┌──

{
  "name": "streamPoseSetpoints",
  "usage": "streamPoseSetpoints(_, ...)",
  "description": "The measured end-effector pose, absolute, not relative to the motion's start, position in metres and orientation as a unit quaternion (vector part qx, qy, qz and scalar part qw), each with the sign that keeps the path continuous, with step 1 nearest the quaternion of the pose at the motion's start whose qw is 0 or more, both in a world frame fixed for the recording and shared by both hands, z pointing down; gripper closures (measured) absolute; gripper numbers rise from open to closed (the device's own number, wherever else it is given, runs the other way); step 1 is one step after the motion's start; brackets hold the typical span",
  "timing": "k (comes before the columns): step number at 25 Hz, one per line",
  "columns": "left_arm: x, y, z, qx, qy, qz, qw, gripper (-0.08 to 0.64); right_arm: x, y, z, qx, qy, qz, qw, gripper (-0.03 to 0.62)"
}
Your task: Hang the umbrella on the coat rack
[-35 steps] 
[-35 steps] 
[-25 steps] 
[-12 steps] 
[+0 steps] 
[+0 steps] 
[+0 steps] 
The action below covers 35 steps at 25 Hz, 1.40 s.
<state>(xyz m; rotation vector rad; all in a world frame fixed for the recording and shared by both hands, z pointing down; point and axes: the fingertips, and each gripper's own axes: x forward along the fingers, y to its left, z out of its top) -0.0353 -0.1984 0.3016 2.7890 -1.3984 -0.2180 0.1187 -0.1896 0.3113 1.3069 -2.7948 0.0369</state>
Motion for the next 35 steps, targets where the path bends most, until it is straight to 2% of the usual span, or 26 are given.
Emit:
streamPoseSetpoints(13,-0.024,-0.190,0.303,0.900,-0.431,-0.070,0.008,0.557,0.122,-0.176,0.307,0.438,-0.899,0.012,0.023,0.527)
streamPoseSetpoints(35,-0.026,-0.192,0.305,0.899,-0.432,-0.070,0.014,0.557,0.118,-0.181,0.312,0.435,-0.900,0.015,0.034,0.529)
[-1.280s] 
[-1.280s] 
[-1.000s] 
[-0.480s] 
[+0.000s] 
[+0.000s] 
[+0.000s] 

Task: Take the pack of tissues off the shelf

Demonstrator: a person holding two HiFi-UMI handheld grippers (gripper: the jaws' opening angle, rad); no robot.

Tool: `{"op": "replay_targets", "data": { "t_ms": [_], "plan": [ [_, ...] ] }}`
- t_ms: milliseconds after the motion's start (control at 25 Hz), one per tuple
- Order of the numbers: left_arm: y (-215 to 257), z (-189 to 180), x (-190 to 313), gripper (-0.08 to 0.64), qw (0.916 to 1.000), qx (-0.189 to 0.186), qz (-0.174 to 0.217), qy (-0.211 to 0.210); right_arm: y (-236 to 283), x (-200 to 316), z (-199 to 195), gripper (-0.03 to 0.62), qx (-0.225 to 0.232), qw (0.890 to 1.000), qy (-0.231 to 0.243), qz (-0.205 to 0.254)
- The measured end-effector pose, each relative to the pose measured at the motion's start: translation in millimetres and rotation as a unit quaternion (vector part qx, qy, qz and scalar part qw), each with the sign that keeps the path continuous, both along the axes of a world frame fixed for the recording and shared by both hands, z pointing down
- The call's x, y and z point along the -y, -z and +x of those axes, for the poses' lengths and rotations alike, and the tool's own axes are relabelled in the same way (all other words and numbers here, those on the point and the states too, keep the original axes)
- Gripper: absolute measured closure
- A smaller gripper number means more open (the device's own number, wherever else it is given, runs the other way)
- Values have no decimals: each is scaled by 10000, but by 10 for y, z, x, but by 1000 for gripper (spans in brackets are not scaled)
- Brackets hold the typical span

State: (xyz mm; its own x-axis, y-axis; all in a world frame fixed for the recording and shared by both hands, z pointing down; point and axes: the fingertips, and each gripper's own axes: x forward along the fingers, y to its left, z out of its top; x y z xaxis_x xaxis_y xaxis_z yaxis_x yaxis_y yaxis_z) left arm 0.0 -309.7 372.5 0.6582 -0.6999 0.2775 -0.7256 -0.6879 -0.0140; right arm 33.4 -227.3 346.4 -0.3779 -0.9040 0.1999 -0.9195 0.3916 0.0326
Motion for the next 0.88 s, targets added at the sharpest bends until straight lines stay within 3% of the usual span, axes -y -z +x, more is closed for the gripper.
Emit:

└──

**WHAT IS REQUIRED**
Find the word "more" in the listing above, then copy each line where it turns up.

**EXERCISE ANSWER**
  "description": "The measured end-effector pose, absolute, not relative to the motion's start, position in metres and orientation as a unit quaternion (vector part qx, qy, qz and scalar part qw), each with the sign that keeps the path continuous, with step 1 nearest the quaternion of the pose at the motion's start whose qw is 0 or more, both in a world frame fixed for the recording and shared by both hands, z pointing down; gripper closures (measured) absolute; gripper numbers rise from open to closed (the device's own number, wherever else it is given, runs the other way); step 1 is one step after the motion's start; brackets hold the typical span",
- A smaller gripper number means more open (the device's own number, wherever else it is given, runs the other way)
Motion for the next 0.88 s, targets added at the sharpest bends until straight lines stay within 3% of the usual span, axes -y -z +x, more is closed for the gripper.

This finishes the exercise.